Samanta Amit, Chen Ming, Yu Tang-Qing, Tuckerman Mark, E Weinan
Program in Applied and Computational Mathematics, Princeton University, Princeton, New Jersey 08544, USA.
Department of Chemistry, New York University, New York 10003, USA.
J Chem Phys. 2014 Apr 28;140(16):164109. doi: 10.1063/1.4869980.
Many problems in biology, chemistry, and materials science require knowledge of saddle points on free energy surfaces. These saddle points act as transition states and are the bottlenecks for transitions of the system between different metastable states. For simple systems in which the free energy depends on a few variables, the free energy surface can be precomputed, and saddle points can then be found using existing techniques. For complex systems, where the free energy depends on many degrees of freedom, this is not feasible. In this paper, we develop an algorithm for finding the saddle points on a high-dimensional free energy surface "on-the-fly" without requiring a priori knowledge the free energy function itself. This is done by using the general strategy of the heterogeneous multi-scale method by applying a macro-scale solver, here the gentlest ascent dynamics algorithm, with the needed force and Hessian values computed on-the-fly using a micro-scale model such as molecular dynamics. The algorithm is capable of dealing with problems involving many coarse-grained variables. The utility of the algorithm is illustrated by studying the saddle points associated with (a) the isomerization transition of the alanine dipeptide using two coarse-grained variables, specifically the Ramachandran dihedral angles, and (b) the beta-hairpin structure of the alanine decamer using 20 coarse-grained variables, specifically the full set of Ramachandran angle pairs associated with each residue. For the alanine decamer, we obtain a detailed network showing the connectivity of the minima obtained and the saddle-point structures that connect them, which provides a way to visualize the gross features of the high-dimensional surface.

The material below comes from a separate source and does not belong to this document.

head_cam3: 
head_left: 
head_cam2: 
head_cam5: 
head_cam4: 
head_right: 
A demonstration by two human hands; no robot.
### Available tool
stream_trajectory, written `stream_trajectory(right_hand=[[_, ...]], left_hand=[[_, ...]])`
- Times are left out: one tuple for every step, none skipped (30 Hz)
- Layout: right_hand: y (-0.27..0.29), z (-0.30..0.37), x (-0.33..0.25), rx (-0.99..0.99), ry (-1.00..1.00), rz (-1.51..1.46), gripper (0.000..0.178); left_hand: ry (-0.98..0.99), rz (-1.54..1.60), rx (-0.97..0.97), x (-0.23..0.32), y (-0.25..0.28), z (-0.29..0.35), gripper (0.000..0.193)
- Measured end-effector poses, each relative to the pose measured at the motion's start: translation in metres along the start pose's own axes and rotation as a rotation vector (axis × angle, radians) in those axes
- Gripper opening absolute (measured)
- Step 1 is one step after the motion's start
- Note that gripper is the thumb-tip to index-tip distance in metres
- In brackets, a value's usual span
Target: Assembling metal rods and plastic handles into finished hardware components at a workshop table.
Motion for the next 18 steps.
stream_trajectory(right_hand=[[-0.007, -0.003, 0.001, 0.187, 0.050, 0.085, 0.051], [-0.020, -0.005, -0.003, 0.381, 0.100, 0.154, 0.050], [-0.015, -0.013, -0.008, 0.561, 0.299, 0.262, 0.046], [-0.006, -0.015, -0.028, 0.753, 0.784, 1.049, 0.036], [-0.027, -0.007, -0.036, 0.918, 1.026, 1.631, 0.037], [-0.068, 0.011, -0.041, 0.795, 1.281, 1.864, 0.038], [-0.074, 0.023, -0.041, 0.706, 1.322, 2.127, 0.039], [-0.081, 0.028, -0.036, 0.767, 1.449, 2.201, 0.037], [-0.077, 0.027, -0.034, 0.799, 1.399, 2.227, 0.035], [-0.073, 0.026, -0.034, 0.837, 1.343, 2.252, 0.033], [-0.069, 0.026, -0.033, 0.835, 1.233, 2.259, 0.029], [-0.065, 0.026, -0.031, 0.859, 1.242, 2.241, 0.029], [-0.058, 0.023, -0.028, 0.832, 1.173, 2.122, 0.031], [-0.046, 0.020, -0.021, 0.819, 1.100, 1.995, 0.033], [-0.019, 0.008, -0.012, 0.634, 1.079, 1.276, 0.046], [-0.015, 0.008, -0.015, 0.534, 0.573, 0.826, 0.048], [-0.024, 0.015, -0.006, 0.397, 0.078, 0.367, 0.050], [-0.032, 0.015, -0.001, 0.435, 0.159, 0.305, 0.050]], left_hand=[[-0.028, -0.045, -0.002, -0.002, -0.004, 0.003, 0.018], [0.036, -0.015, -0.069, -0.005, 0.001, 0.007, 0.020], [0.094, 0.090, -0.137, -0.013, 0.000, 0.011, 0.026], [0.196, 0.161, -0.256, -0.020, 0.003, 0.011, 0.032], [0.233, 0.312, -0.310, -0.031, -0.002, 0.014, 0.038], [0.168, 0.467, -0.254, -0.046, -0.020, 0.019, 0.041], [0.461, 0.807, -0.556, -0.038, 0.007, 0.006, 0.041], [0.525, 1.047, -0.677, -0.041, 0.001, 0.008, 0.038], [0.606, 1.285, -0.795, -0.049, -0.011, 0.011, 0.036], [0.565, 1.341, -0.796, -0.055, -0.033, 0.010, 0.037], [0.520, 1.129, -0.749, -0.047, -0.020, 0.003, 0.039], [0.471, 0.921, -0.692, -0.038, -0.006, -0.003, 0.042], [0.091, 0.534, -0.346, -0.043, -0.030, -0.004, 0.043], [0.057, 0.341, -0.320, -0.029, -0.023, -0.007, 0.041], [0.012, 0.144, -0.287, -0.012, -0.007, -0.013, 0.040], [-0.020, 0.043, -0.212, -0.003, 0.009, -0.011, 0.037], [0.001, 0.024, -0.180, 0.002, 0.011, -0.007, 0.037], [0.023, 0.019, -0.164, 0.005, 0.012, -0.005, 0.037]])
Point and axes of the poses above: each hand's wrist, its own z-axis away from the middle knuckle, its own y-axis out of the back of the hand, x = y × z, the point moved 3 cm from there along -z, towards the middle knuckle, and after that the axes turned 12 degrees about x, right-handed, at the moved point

生物学、化学和材料科学中的许多问题都需要了解自由能表面上的鞍点。这些鞍点起着过渡态的作用,是系统在不同亚稳态之间转变的瓶颈。对于自由能仅依赖于少数几个变量的简单系统,可以预先计算自由能表面,然后使用现有技术找到鞍点。对于自由能依赖于多个自由度的复杂系统,这是不可行的。在本文中,我们开发了一种算法,用于在无需事先了解自由能函数本身的情况下“即时”找到高维自由能表面上的鞍点。这是通过应用宏观尺度求解器(这里是最平缓上升动力学算法),采用非均匀多尺度方法的一般策略来实现的,所需的力和海森矩阵值通过诸如分子动力学等微观尺度模型即时计算得出。该算法能够处理涉及许多粗粒度变量的问题。通过研究与以下内容相关的鞍点来说明该算法的实用性:(a)使用两个粗粒度变量,即拉马钱德兰二面角,研究丙氨酸二肽的异构化转变;(b)使用20个粗粒度变量,即与每个残基相关的全套拉马钱德兰角对,研究丙氨酸十聚体的β-发夹结构。对于丙氨酸十聚体,我们获得了一个详细的网络,展示了所得到的极小值的连通性以及连接它们的鞍点结构,这为可视化高维表面的总体特征提供了一种方法。